Copy each line below exactly.

Data extract Block Start

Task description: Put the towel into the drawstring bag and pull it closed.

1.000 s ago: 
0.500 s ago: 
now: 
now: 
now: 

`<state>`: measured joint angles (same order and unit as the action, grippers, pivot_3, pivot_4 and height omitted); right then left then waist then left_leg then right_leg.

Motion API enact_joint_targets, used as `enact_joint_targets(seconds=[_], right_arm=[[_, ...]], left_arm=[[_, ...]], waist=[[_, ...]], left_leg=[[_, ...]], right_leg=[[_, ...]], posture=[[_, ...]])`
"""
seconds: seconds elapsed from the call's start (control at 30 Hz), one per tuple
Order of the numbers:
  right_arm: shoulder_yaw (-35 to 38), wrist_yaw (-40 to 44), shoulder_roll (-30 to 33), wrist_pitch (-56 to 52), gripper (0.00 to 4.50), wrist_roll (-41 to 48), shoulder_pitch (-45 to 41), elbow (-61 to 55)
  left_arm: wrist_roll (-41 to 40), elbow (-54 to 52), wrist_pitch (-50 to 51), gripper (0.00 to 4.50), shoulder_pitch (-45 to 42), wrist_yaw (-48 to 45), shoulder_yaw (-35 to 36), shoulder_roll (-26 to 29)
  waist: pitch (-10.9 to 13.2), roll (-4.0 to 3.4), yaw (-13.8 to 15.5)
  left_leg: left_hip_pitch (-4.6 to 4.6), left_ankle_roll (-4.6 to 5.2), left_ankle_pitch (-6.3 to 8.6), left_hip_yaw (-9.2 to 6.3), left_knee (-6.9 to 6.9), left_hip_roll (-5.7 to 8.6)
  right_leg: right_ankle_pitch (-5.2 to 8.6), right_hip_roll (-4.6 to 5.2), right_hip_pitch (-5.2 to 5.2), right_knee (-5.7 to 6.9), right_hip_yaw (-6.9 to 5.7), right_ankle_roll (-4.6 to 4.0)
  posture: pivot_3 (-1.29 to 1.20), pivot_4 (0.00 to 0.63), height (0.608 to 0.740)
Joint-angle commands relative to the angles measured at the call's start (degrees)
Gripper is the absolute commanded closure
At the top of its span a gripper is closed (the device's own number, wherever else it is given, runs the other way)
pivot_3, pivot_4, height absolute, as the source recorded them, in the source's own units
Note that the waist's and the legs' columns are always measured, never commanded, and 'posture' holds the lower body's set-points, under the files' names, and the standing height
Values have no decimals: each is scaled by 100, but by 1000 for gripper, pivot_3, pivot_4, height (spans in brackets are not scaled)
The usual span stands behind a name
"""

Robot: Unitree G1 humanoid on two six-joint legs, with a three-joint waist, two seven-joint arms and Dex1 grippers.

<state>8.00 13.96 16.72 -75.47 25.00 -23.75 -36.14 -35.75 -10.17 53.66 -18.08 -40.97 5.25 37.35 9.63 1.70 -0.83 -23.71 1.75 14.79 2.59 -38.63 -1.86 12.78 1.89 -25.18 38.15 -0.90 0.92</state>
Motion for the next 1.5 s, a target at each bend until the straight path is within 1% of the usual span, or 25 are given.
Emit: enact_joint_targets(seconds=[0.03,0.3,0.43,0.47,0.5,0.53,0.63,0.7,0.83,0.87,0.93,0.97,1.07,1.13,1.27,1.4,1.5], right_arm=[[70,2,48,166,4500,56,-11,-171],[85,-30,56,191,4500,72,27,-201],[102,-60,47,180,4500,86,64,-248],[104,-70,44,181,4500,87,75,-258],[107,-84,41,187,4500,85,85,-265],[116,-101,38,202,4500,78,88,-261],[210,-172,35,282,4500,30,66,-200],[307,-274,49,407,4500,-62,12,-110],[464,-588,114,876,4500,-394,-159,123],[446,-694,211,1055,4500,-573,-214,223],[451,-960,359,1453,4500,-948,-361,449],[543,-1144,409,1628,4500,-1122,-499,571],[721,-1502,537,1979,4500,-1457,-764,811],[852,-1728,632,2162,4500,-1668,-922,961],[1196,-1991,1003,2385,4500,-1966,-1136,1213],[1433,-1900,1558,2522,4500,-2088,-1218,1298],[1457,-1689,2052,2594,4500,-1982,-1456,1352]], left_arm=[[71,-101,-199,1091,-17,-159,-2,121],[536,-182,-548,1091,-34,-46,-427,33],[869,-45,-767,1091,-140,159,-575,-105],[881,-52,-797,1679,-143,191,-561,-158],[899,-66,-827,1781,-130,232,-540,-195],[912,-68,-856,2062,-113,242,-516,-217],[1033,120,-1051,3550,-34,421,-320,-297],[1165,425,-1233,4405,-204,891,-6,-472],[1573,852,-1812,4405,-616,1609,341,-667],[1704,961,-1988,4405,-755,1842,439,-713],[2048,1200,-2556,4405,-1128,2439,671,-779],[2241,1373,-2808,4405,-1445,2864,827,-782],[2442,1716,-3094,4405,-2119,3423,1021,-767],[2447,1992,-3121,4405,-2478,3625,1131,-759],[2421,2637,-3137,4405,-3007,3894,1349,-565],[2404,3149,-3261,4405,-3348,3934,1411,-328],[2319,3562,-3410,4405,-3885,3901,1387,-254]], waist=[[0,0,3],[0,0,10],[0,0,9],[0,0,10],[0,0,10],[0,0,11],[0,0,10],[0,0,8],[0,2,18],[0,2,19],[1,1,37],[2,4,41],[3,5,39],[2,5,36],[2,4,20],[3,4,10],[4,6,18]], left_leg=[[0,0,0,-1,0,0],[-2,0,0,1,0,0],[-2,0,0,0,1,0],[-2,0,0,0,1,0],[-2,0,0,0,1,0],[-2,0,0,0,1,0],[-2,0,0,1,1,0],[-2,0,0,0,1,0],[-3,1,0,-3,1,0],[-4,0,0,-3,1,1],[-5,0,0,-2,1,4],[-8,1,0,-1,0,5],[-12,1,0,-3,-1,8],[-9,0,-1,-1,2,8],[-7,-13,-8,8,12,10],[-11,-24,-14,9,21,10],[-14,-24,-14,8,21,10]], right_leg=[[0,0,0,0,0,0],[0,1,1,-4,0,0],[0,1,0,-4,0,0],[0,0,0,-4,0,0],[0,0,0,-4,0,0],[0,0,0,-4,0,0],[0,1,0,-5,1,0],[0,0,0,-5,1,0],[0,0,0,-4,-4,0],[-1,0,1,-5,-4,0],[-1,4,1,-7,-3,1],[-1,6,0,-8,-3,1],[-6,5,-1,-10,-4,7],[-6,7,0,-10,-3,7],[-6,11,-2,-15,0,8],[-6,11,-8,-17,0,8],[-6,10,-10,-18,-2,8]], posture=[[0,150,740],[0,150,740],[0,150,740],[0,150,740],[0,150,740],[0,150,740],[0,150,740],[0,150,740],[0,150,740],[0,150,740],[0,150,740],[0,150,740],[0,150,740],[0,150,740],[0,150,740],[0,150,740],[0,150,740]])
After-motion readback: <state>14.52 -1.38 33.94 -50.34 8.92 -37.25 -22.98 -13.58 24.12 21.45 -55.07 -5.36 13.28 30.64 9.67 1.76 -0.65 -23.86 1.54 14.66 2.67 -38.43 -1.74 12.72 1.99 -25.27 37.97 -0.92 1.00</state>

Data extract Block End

Task response:
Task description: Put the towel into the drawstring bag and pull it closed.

1.000 s ago: 
0.500 s ago: 
now: 
now: 
now: 

`<state>`: measured joint angles (same order and unit as the action, grippers, pivot_3, pivot_4 and height omitted); right then left then waist then left_leg then right_leg.

Motion API enact_joint_targets, used as `enact_joint_targets(seconds=[_], right_arm=[[_, ...]], left_arm=[[_, ...]], waist=[[_, ...]], left_leg=[[_, ...]], right_leg=[[_, ...]], posture=[[_, ...]])`
"""
seconds: seconds elapsed from the call's start (control at 30 Hz), one per tuple
Order of the numbers:
  right_arm: shoulder_yaw (-35 to 38), wrist_yaw (-40 to 44), shoulder_roll (-30 to 33), wrist_pitch (-56 to 52), gripper (0.00 to 4.50), wrist_roll (-41 to 48), shoulder_pitch (-45 to 41), elbow (-61 to 55)
  left_arm: wrist_roll (-41 to 40), elbow (-54 to 52), wrist_pitch (-50 to 51), gripper (0.00 to 4.50), shoulder_pitch (-45 to 42), wrist_yaw (-48 to 45), shoulder_yaw (-35 to 36), shoulder_roll (-26 to 29)
  waist: pitch (-10.9 to 13.2), roll (-4.0 to 3.4), yaw (-13.8 to 15.5)
  left_leg: left_hip_pitch (-4.6 to 4.6), left_ankle_roll (-4.6 to 5.2), left_ankle_pitch (-6.3 to 8.6), left_hip_yaw (-9.2 to 6.3), left_knee (-6.9 to 6.9), left_hip_roll (-5.7 to 8.6)
  right_leg: right_ankle_pitch (-5.2 to 8.6), right_hip_roll (-4.6 to 5.2), right_hip_pitch (-5.2 to 5.2), right_knee (-5.7 to 6.9), right_hip_yaw (-6.9 to 5.7), right_ankle_roll (-4.6 to 4.0)
  posture: pivot_3 (-1.29 to 1.20), pivot_4 (0.00 to 0.63), height (0.608 to 0.740)
Joint-angle commands relative to the angles measured at the call's start (degrees)
Gripper is the absolute commanded closure
At the top of its span a gripper is closed (the device's own number, wherever else it is given, runs the other way)
pivot_3, pivot_4, height absolute, as the source recorded them, in the source's own units
Note that the waist's and the legs' columns are always measured, never commanded, and 'posture' holds the lower body's set-points, under the files' names, and the standing height
Values have no decimals: each is scaled by 100, but by 1000 for gripper, pivot_3, pivot_4, height (spans in brackets are not scaled)
The usual span stands behind a name
"""

Robot: Unitree G1 humanoid on two six-joint legs, with a three-joint waist, two seven-joint arms and Dex1 grippers.

<state>8.00 13.96 16.72 -75.47 25.00 -23.75 -36.14 -35.75 -10.17 53.66 -18.08 -40.97 5.25 37.35 9.63 1.70 -0.83 -23.71 1.75 14.79 2.59 -38.63 -1.86 12.78 1.89 -25.18 38.15 -0.90 0.92</state>
Motion for the next 1.5 s, a target at each bend until the straight path is within 1% of the usual span, or 25 are given.
Emit: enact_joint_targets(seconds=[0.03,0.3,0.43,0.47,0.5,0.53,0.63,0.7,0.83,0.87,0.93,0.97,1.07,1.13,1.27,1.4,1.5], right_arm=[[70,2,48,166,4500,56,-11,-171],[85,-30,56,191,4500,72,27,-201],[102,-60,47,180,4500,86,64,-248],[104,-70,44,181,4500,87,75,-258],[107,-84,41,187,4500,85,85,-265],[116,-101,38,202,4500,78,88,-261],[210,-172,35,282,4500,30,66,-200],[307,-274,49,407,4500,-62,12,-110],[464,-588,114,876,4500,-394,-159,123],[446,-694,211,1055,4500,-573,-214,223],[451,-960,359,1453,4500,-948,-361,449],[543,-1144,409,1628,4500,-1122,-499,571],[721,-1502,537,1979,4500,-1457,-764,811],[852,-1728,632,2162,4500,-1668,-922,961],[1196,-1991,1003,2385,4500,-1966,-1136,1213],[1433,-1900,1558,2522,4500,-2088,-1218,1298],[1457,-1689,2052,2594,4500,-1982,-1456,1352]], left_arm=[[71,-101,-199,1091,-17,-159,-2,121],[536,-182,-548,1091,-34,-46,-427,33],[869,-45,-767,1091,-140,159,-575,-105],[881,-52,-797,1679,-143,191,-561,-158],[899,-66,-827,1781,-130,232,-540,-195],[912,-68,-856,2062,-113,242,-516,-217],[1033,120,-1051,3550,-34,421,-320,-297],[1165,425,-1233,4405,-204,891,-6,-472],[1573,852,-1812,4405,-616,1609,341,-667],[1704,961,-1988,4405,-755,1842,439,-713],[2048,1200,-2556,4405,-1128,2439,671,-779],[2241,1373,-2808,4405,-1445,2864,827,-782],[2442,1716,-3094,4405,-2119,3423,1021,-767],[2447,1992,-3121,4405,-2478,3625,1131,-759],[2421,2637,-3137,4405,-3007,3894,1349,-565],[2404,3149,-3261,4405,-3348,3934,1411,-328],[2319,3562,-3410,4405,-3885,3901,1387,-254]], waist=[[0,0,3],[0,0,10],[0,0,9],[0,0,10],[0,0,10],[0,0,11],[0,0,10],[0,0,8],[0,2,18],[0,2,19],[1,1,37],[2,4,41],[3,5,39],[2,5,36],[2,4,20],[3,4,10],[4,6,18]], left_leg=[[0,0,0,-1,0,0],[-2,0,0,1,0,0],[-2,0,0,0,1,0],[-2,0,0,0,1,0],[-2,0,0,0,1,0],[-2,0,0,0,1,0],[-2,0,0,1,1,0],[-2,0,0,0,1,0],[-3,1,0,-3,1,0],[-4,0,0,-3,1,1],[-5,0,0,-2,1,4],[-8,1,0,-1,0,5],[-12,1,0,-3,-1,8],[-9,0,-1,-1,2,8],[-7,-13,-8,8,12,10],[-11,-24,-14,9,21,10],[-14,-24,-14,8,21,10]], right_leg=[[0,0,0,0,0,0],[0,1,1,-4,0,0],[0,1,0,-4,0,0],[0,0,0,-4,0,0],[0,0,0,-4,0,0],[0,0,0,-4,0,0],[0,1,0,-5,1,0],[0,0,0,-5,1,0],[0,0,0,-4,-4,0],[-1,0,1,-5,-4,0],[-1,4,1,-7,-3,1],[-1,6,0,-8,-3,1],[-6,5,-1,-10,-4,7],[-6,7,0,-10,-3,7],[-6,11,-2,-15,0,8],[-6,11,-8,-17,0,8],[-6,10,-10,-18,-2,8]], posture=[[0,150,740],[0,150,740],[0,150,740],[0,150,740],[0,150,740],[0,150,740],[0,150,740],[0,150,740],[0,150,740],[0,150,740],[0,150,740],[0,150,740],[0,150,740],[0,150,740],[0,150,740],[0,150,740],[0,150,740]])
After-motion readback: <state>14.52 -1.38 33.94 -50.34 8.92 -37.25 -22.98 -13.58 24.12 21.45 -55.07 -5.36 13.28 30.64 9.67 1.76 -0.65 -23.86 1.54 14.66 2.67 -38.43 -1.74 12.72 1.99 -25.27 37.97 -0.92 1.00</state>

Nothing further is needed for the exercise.